▶ _Collected material_
━━━━━━━━━━━━━━━━

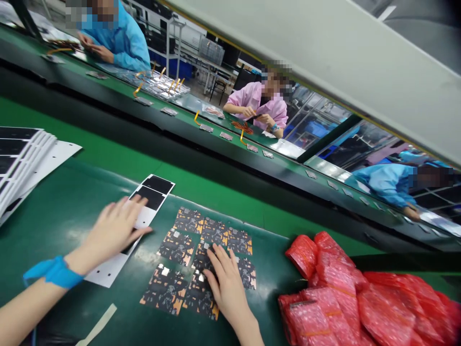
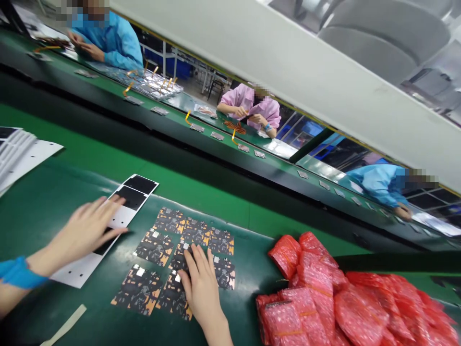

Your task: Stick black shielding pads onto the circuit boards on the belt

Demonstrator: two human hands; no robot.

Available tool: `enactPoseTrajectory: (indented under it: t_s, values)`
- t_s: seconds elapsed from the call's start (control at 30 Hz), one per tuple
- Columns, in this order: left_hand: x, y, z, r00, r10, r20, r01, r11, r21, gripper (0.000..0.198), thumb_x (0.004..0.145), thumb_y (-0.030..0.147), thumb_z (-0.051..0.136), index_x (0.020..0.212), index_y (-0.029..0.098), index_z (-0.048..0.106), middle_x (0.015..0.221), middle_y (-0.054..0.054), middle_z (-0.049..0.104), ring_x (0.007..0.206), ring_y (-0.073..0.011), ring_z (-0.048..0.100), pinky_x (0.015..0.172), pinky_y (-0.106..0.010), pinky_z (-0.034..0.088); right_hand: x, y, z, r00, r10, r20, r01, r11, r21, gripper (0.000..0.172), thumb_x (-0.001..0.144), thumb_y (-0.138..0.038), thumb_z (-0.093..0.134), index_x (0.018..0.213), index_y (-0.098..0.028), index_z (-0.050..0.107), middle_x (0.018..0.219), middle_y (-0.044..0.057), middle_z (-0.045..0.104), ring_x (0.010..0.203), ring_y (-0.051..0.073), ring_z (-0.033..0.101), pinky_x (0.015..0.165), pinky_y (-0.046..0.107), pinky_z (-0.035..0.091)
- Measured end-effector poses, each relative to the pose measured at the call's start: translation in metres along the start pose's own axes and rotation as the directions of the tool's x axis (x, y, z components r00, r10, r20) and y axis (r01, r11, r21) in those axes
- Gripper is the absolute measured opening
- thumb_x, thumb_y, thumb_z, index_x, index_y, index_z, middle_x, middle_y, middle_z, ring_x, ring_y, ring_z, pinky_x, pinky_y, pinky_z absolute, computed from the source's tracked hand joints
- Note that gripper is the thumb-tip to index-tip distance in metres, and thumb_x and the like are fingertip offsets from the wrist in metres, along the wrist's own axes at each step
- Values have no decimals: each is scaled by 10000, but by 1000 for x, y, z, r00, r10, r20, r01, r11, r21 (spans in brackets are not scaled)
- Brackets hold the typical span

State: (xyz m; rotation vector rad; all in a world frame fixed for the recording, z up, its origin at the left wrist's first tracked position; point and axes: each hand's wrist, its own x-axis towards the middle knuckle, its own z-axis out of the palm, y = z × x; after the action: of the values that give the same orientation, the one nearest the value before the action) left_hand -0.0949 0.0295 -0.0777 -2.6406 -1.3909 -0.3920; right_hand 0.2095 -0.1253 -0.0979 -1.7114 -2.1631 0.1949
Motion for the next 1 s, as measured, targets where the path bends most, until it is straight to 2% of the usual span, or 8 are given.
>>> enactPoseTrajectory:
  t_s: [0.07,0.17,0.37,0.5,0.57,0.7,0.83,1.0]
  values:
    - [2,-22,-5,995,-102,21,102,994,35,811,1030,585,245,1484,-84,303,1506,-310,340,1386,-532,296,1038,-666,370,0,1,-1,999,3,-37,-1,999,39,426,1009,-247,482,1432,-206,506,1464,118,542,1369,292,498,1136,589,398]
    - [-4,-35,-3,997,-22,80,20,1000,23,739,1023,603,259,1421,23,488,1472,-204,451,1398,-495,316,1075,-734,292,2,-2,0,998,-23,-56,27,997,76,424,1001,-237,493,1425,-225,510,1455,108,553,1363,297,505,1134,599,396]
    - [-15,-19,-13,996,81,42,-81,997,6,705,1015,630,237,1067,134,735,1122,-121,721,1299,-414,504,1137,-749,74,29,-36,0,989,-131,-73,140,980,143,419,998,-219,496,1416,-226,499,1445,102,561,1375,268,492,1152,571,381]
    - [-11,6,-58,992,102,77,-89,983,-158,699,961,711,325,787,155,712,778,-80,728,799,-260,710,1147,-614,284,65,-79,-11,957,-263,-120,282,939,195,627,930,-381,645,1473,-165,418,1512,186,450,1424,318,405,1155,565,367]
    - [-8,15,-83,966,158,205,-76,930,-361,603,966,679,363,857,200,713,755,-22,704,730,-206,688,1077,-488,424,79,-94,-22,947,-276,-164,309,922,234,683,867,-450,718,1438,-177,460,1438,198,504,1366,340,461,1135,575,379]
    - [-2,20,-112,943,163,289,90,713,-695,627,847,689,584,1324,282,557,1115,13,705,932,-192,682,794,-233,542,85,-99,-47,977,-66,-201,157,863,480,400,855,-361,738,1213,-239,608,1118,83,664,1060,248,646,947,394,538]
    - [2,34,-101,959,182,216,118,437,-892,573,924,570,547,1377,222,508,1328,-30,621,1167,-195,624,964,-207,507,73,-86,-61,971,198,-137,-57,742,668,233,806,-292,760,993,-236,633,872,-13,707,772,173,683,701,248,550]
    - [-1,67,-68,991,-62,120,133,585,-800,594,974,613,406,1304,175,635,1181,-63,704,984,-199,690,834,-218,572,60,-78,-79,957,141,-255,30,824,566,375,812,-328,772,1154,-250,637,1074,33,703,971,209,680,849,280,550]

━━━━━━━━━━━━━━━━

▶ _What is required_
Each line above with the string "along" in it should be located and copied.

▶ _Answer box_
- Measured end-effector poses, each relative to the pose measured at the call's start: translation in metres along the start pose's own axes and rotation as the directions of the tool's x axis (x, y, z components r00, r10, r20) and y axis (r01, r11, r21) in those axes
- Note that gripper is the thumb-tip to index-tip distance in metres, and thumb_x and the like are fingertip offsets from the wrist in metres, along the wrist's own axes at each step

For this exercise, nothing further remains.